■ **TASK OBJECTIVE**:
With pictures excluded, repeat exactly the lines from the one containing "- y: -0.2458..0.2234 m" through the last line of the material below.

[GIVEN DATA]

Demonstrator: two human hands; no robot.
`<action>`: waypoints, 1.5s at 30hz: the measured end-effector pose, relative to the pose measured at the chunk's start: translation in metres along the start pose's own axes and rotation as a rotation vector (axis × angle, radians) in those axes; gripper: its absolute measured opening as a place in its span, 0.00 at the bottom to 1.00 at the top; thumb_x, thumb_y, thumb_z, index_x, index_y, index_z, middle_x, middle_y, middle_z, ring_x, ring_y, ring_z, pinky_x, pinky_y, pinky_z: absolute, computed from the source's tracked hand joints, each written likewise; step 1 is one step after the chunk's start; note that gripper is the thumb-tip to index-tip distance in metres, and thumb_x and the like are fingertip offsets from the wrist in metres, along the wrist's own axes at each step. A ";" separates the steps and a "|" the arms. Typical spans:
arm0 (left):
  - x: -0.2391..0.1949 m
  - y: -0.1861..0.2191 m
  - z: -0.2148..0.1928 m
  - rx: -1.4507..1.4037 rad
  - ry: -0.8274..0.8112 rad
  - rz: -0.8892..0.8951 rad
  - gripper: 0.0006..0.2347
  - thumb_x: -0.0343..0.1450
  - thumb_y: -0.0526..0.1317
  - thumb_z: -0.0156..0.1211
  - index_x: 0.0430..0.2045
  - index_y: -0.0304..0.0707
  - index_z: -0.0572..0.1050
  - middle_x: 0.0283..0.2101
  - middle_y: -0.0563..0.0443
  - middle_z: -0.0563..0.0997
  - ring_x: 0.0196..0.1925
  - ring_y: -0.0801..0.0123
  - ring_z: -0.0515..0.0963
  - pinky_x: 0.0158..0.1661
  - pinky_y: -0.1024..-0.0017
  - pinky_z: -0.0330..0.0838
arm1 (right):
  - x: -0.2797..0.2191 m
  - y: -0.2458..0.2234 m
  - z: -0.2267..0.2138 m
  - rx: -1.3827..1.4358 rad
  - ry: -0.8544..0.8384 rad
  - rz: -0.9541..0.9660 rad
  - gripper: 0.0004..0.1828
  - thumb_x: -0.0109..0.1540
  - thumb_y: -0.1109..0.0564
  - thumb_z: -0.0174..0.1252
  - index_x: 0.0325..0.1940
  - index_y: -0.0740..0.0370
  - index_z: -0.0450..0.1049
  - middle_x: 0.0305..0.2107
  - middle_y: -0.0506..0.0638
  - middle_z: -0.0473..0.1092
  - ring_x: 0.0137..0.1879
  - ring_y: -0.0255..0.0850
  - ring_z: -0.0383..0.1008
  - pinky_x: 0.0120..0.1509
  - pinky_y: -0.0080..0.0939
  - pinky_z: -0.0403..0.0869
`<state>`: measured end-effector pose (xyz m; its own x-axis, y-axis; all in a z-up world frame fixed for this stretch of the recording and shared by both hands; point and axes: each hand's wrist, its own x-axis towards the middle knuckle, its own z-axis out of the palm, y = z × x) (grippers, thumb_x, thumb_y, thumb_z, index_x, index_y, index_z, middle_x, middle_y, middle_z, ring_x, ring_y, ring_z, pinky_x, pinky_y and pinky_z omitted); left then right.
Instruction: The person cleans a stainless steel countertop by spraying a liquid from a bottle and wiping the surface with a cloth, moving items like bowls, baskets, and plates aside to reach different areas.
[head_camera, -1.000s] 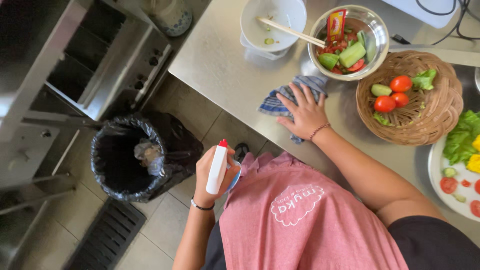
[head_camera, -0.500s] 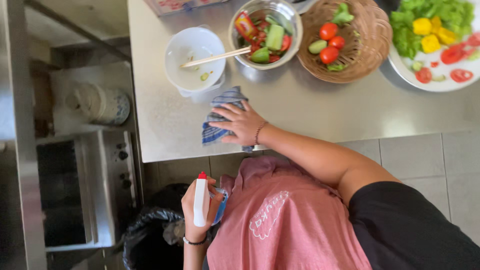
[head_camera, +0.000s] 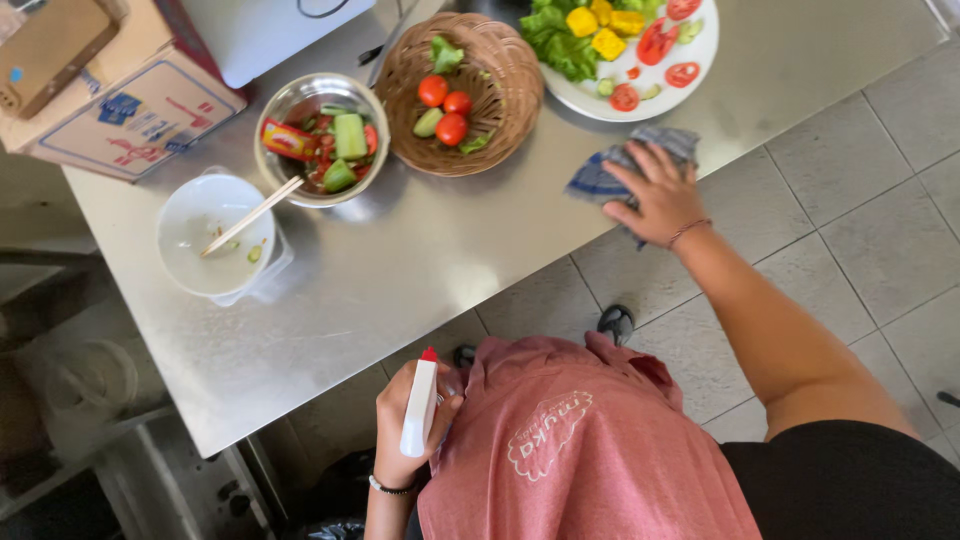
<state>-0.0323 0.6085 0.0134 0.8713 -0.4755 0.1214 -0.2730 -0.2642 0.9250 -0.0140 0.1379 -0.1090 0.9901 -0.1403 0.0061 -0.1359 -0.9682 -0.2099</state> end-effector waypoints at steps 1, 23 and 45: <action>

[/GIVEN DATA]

■ **EXERCISE SOLUTION**:
  - y: -0.2458..0.2234 m
  - z: -0.2267..0.2138 m
  - rx: -1.3827..1.4358 rad
  - ry: -0.8544..0.8384 rad
  - rz: -0.9541..0.9660 rad
  - gripper: 0.0004..0.1828
  - thumb_x: -0.0109..0.1540
  - thumb_y: -0.1109..0.0564
  - thumb_z: -0.0174..0.1252
  - index_x: 0.0325..0.1940
  - index_y: -0.0740..0.0370
  - index_z: -0.0450..0.1049
  - middle_x: 0.0305..0.2107
  - middle_y: -0.0506..0.0638
  - middle_z: -0.0473..0.1092
  - ring_x: 0.0137..0.1879
  - ring_y: -0.0255..0.0850
  - ring_z: -0.0383..0.1008
  - pinky_x: 0.0120..0.1509
  - pinky_y: -0.0080..0.0939
  - pinky_z: -0.0403..0.0869
`<state>`: measured end-effector pose (xyz m; its own x-axis, y-axis; all in a z-up world frame fixed for this stretch of the recording and shared by both hands; point and axes: each hand's wrist, its own x-axis towards the middle knuckle, its own z-axis out of the palm, y = z × x) (grippers, thumb_x, thumb_y, thumb_z, index_x, index_y, index_z, middle_x, middle_y, middle_z, ring_x, ring_y, ring_z, pinky_x, pinky_y and pinky_z omitted); left then right.
Instruction: The person cleans a stainless steel countertop by spraying a liquid from a bottle and wiping the surface with a cloth, moving items like bowls, baskets, and plates aside to reach different areas.
[head_camera, -1.000s] 
[head_camera, -0.500s] 
[head_camera, +0.000s] 
<state>-0.0323 0.6085 0.0134 0.8713 -0.4755 0.1214 -0.2730 -0.2642 0.9250 -0.0140 0.1379 -0.1090 0.9901 -0.1403 0.0061 -0.1359 -0.9682 -0.2099</state> end-effector waypoints at steps 1, 23 and 45: <action>

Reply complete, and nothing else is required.